Not many people come by the San Marino office these days, although dealing with the public has never been a vital function. A regional office was established here 25 years ago because office space was available from a member. The office has been moved twice, both times to buildings owned by members.

Most of the work involves serving chapters in 13 Western states, maintaining membership rolls and research files, and filling requests for society publications. A bookstore is maintained in front, Toft said, for the convenience of local members, although the curious occasionally wander in.

Char Gonzalez, a black woman who sits at the receptionist desk, said people are sometimes shocked to see her there because they are under the mistaken impression that the John Birch Society is racist.

"Back in the '60s, a lot of articles printed (about the society) in the newspapers were unfavorable," she said. "I think it was probably a communist sympathizer doing all the printing . . . they must have paid an awful lot of money to have this (bad publicity) in the papers."

Books and pamphlets defending Sen. Joseph McCarthy are on display in the bookstore that occupies the outer lobby. Visitors can also find everything from McGuffey's Readers to books on homosexual influences on society. The political books range from the Federalist Papers to "Teddy Bare," subtitled "The Real Story of Chappaquiddick."

Toft said a number of society members have expressed interest in maintaining a bookstore after the San Marino office is closed. Otherwise, he said, members would have to travel to the group's bookstores in Downey or North Hollywood.

Although the closing of the office will be a loss to local members, Toft said, the move will improve the organization. "It's the old business axiom of reducing the overhead and putting it into the product," he said.

McManus said the Reagan years were tough on the John Birch Society. Although membership increased last year, he said, it declined during most of the Administration of President Reagan, apparently because some people felt that a strong conservative in the White House made the work of the John Birch Society less important. McManus said the society tried to tell its members that Reagan's "rhetoric would not be matched by his deeds," but it took a while for people to see that.

McManus said the society does not disclose membership figures, but he said the total is in "the tens of thousands." He emphasized that the John Birch Society is not cutting its services to members or reducing its staff of about 40 field workers, who organize volunteers and serve chapters across the nation.
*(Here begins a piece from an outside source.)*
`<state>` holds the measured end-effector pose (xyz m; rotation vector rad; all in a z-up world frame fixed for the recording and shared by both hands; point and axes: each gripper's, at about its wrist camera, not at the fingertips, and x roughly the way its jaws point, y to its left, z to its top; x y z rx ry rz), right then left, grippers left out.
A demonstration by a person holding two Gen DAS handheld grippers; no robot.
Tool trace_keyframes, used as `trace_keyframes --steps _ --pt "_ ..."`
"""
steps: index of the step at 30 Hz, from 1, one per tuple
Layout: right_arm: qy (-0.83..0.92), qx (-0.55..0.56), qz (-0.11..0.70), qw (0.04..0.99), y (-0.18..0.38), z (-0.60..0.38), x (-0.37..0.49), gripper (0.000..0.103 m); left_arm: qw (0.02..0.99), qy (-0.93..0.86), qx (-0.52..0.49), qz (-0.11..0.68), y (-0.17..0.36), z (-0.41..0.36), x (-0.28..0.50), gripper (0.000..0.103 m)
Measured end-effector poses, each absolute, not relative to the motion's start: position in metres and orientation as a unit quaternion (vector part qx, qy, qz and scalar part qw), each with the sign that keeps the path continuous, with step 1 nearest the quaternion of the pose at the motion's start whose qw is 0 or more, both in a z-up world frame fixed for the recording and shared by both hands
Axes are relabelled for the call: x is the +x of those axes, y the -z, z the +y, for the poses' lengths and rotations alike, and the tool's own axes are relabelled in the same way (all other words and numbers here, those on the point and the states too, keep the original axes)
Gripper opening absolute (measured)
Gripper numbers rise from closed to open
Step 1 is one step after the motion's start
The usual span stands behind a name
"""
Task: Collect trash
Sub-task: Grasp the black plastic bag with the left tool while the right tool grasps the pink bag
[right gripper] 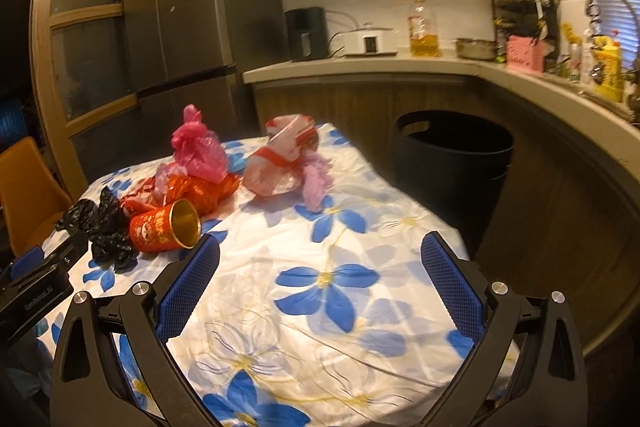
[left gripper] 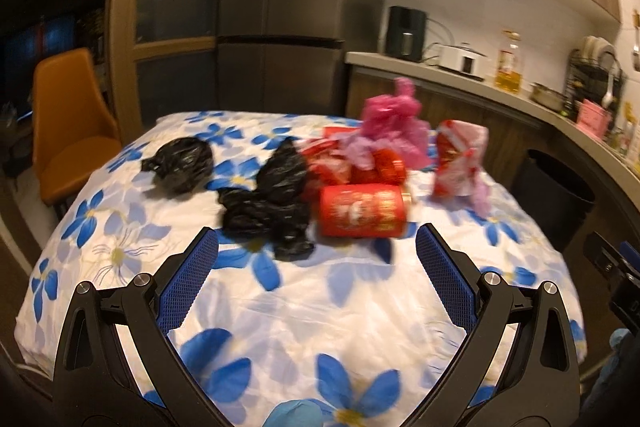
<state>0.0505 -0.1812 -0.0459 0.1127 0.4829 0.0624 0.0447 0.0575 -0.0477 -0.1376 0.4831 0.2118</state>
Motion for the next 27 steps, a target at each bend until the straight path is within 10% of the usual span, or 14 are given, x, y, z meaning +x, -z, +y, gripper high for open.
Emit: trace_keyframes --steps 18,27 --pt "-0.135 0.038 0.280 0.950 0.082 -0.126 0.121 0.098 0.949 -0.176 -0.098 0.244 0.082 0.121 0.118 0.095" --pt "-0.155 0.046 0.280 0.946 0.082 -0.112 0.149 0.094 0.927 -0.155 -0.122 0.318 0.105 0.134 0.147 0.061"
"We envision that when all the dust settles and we get things humming in Appleton, we will have a more efficient organization and there will be additional programs and additional field staff," said Toft, who is moving to Wisconsin. "And with field staff comes new membership."

McManus said the society is moving to Appleton because it wants to be near the middle of the country and as a convenience to its new chief executive officer, G. Allen Bubolz, who runs five insurance, investment and real estate companies in Appleton.

Although the Birch Society has a large following in Southern California, Toft said the group is strongest in rural states such as Idaho. "There's a theory," he said, "that out in a small town, there's not a lot of things to do, so why not go to a Birch meeting?"

It is more difficult, he said, to get and hold attention in urban areas. "We run into people all the time who say, 'I didn't know you were still around,' " Toft said.